そう言っているのは、私以外の人間か、それとも過去の自分か。
そんな空想を考えながら今日も机に向かう。
『太陽の下で生きたかった吸血鬼の話』
僕は、太陽の下で生きることができない。なぜなら、僕は、吸血鬼だからだ。何度祈っても僕は、その光を浴びることができない。僕の世界は、夜だけだ。暗く、孤独な夜だけだ。僕は、お城に住んでいる。最近、太陽の下の世界を窓から見ることにハマっている。度々、考える。この世界に今、飛び込んだら、一瞬にして僕の身体は、灰になるのかなと。

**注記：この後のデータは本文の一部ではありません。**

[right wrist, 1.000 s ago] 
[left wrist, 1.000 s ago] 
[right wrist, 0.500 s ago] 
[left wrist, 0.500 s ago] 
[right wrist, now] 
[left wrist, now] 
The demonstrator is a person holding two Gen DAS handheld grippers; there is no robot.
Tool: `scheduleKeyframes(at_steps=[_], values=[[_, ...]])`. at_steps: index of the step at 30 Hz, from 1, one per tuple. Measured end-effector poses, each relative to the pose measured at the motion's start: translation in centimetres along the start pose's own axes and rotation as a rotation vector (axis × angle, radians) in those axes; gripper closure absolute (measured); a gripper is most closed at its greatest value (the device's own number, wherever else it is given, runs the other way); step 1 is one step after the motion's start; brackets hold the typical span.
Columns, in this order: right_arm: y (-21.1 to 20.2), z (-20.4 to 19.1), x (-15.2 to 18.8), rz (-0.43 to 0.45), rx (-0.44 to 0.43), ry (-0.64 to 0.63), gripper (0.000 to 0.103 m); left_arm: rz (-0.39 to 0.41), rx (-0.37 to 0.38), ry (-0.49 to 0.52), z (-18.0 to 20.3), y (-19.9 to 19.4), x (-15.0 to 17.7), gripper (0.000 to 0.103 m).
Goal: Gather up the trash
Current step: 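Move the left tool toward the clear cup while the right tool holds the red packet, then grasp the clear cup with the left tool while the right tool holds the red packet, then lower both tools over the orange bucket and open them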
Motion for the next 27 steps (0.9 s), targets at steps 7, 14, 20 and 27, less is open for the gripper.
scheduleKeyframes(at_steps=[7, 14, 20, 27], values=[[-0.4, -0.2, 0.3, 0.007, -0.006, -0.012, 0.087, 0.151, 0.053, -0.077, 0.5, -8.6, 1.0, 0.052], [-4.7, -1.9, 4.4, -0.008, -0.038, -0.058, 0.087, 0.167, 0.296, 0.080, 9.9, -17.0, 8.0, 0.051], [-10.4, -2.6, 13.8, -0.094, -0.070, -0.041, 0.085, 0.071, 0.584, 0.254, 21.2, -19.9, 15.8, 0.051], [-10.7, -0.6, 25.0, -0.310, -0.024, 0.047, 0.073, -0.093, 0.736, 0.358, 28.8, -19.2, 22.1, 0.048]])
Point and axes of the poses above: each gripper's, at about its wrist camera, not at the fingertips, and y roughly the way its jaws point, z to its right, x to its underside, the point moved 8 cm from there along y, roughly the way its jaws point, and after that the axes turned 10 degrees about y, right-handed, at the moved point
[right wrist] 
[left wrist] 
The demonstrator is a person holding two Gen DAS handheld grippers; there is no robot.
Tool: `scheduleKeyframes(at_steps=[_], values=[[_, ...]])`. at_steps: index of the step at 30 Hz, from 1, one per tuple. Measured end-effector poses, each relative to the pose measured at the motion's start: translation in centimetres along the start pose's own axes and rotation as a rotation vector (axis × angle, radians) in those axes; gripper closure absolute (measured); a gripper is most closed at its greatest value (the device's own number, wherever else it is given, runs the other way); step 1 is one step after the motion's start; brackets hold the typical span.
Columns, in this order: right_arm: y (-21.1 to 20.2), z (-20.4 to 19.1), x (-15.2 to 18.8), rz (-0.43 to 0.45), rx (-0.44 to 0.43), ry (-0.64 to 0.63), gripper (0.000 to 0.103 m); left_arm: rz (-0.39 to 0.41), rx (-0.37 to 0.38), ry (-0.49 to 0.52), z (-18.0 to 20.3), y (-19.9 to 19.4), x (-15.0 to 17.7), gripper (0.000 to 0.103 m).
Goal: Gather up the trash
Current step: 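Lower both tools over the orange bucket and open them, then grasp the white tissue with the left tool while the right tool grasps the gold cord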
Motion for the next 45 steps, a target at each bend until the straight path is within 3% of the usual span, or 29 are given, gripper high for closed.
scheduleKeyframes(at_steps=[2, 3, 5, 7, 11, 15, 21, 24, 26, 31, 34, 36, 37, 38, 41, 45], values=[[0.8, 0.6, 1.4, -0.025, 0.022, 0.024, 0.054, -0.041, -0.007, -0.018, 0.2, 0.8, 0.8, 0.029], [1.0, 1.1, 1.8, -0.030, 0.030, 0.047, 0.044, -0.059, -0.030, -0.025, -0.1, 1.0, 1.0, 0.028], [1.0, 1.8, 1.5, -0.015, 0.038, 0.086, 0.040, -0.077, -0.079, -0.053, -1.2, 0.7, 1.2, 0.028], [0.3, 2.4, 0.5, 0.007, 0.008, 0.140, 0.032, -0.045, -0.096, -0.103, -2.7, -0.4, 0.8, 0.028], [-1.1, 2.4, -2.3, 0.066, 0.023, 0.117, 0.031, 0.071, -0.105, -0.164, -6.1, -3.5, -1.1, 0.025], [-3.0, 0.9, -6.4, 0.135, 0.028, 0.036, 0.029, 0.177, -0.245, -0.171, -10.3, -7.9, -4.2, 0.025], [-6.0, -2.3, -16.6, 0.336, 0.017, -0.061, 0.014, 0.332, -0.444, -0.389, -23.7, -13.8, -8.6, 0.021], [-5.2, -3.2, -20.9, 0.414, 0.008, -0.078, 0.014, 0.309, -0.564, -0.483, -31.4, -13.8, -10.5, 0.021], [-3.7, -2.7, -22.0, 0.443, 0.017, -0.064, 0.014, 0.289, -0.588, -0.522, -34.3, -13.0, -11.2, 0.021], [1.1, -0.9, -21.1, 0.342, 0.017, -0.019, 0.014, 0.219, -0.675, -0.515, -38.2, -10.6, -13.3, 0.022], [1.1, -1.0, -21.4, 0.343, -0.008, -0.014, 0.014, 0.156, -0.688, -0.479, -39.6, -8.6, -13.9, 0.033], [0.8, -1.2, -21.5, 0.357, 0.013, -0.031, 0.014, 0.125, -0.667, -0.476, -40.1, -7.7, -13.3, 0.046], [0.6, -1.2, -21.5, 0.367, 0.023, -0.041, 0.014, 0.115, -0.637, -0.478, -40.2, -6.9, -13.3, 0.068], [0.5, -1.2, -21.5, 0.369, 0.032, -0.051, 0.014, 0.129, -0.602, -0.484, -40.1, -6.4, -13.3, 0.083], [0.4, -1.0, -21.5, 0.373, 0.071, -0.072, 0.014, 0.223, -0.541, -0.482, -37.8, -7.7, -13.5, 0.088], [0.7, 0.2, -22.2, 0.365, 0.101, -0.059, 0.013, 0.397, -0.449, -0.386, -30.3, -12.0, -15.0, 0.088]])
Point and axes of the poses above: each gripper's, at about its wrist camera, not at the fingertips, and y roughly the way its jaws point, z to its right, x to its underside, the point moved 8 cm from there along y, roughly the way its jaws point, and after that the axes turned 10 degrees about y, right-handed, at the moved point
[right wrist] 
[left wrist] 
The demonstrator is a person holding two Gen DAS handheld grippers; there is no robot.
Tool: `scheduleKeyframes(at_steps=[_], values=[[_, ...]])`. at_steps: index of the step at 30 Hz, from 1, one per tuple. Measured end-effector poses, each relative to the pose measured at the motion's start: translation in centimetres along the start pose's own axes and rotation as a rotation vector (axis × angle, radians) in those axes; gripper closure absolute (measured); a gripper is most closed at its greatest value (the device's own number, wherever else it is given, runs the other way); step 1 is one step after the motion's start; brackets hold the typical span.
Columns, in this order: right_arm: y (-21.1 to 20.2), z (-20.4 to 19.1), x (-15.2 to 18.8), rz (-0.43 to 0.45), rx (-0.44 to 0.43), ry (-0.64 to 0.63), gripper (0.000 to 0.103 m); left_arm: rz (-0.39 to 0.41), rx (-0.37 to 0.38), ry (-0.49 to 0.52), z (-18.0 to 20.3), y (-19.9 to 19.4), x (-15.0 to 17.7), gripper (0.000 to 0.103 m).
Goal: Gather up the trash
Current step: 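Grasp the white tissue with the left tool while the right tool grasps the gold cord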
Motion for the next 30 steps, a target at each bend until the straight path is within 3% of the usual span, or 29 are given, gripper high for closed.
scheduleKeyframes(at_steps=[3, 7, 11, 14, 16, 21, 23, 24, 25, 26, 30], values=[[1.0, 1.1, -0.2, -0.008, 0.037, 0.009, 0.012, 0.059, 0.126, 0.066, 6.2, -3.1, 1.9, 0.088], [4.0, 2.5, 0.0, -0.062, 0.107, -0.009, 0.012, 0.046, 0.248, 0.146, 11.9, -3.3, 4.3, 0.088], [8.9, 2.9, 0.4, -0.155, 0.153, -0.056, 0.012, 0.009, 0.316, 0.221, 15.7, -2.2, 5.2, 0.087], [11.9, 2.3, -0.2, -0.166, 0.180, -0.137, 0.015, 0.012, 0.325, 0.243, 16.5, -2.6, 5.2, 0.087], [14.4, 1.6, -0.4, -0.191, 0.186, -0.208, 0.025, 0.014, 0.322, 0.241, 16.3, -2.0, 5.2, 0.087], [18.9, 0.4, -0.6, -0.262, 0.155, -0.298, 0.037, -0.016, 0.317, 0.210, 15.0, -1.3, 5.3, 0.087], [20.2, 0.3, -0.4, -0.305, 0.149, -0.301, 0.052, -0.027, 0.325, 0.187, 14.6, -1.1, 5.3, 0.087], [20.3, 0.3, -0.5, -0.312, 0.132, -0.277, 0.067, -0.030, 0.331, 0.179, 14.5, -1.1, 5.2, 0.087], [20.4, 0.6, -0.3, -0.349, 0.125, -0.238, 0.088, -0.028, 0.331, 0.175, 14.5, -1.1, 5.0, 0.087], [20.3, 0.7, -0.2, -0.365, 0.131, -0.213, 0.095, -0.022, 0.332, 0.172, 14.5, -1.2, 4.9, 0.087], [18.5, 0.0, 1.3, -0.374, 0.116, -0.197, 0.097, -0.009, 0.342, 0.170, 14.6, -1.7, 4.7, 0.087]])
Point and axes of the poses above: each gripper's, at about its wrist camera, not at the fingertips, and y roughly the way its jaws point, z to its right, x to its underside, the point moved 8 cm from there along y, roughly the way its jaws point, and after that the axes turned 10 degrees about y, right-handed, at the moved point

僕は、実は、今の日々に飽きて入る。そのため、正直、今、太陽の下に飛び込んでもいいと思っている。じゃあ、なぜ、生きているのか。理由は、恥ずかしいのだが......。とある、人間に恋をしてしまったのだ。最初は、気のせいだ、と思っていたのだが...。いつの間にか、その人の姿を目で追ってしまう。そして、恋に落ちてしまった。
実は、僕は、怖がっている。それは、その人とは、話したこともないし、視界に映ったこともない。それ以外にも怖がっている理由は、あるが、一番の理由は、吸血鬼と人間の恋は、叶わないということだ。前に父に言われたことがある。人間に恋をしてはいけないと。
{数日後}
ある日、僕は、覚悟を決めた。自分の生を終わらせようと。おそらく、彼女と話すことはできないし、過ごすこともできない、だったら、僕の生きる意味は、もうないと。僕は、外へ出た。初めての外の空気だった。そのとき、気づいた。世界は、僕が思っているより、広いということを...。もうすぐで、夜明けが始まり、僕の身体は、灰になる。太陽が登り始める。最初は、少しの火が出ただけだったが、どんどん、火は、僕の身体を大きく、燃やしていく。熱かったが、これしか方法がなかったのだ。僕は、強く思う。これでいい、これで、よかったんだと。